La percepción del jardín a través de los sentidos

Es fácil pensar que un paisaje entra por los ojos… pero en realidad se vive con todo el cuerpo. Nuestra experiencia de un entorno no depende solo de lo que vemos, sino de un diálogo sutil entre todos los sentidos, que construyen una percepción mucho más rica, emocional y duradera.

La vista
La primera impresión de un paisaje está guiada por las leyes de la composición estética, casi como si estuviéramos observando un cuadro. De un vistazo, nuestros ojos captan lo esencial: distancias, recorridos posibles, zonas ocultas, espacios transitables. Evaluamos el orden, la estructura, la armonía. La luz —y sus constantes cambios— añade dinamismo y carácter al conjunto.

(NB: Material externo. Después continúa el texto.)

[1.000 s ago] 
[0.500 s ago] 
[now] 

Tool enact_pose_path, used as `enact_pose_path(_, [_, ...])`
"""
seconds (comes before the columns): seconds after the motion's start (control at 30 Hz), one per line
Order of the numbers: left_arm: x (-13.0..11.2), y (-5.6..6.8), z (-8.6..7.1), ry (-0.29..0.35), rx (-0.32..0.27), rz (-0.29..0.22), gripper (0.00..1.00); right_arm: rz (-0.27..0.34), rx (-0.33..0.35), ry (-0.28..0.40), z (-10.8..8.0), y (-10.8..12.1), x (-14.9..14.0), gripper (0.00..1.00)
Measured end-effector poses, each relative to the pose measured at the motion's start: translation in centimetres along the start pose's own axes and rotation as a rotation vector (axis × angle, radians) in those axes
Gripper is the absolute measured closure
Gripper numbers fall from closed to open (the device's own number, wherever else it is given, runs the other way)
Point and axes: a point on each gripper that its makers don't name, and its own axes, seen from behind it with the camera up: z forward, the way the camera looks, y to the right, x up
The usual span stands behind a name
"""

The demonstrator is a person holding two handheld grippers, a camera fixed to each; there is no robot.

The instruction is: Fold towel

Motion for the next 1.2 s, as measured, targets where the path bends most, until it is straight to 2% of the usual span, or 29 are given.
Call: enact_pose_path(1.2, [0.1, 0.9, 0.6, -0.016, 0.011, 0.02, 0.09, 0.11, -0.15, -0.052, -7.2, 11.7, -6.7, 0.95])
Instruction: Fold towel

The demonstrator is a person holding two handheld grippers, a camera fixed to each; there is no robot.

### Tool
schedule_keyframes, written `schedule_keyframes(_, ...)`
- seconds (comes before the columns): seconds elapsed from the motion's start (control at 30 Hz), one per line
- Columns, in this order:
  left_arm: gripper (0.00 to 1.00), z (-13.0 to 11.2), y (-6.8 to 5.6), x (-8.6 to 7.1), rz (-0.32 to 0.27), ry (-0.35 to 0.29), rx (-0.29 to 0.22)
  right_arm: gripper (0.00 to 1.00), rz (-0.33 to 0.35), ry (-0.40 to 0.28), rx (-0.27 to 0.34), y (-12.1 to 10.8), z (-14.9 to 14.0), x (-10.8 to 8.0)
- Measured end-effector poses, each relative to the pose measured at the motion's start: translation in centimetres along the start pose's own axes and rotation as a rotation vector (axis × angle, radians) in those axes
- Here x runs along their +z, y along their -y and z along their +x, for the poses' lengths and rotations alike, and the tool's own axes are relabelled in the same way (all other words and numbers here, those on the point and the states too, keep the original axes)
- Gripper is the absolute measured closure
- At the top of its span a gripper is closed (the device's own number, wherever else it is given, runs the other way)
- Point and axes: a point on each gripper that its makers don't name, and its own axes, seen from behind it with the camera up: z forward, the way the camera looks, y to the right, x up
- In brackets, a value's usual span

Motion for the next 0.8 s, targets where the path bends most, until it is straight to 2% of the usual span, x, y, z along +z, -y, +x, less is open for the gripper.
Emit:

Pero hay algo aún más sugerente: lo que no se ve. Los espacios que se insinúan, que quedan parcialmente ocultos, despiertan la curiosidad y enriquecen la experiencia. Un paisaje completamente visible pierde misterio; en cambio, cuando invita a imaginar, gana profundidad e interés.

El olfato
Es el sentido más antiguo y uno de los más poderosos. El olfato conecta directamente con la memoria y la emoción. Un aroma puede transportarnos instantáneamente a otro lugar o momento, evocando sensaciones ya vividas.

Los olores también influyen en nuestro estado de ánimo: la lavanda estimula la mente, el aroma marino reduce el estrés, la albahaca agudiza la atención, el jazmín tonifica y seduce, el pino reconforta, el limón revitaliza… Además, tendemos a asociar aromas con colores. Por ejemplo, situar un naranjo junto a una pared naranja intensifica la percepción de su fragancia, creando una experiencia sensorial más completa.

El tacto
El contacto físico con el entorno —a través de las manos, los pies o incluso la postura del cuerpo— aporta una dimensión íntima. Sentir la textura de una hoja, la temperatura de una piedra o la suavidad del césped transforma la relación con el espacio.

El tacto puede ser especialmente valioso en entornos diseñados para el bienestar: ayuda a reducir el estrés, ofrece refugio emocional y fomenta la exploración, especialmente en niños o personas que necesitan ganar confianza en su entorno.

El oído
El paisaje también se escucha. A través del oído percibimos sonidos que pueden generar calma o incomodidad. Los sonidos armónicos, con ritmos reconocibles, resultan agradables y positivos: el agua fluyendo, el viento entre las hojas, los pájaros.

En cambio, el ruido —caótico, impredecible, excesivo— genera rechazo, especialmente si se percibe como innecesario o se asocia a peligro. La calidad sonora de un espacio es clave para su disfrute.

El gusto
Aunque menos evidente, el gusto también puede formar parte del paisaje. Incorporar plantas comestibles, huertos o árboles frutales crea una conexión directa entre lo que vemos y lo que saboreamos. Esta integración resulta especialmente atractiva en espacios como jardines de restaurantes, donde la experiencia sensorial se vuelve completa.

En conjunto, un paisaje no es solo una imagen: es una experiencia multisensorial. Cuanto más se activan nuestros sentidos, más profunda, memorable y significativa se vuelve nuestra relación con el entorno.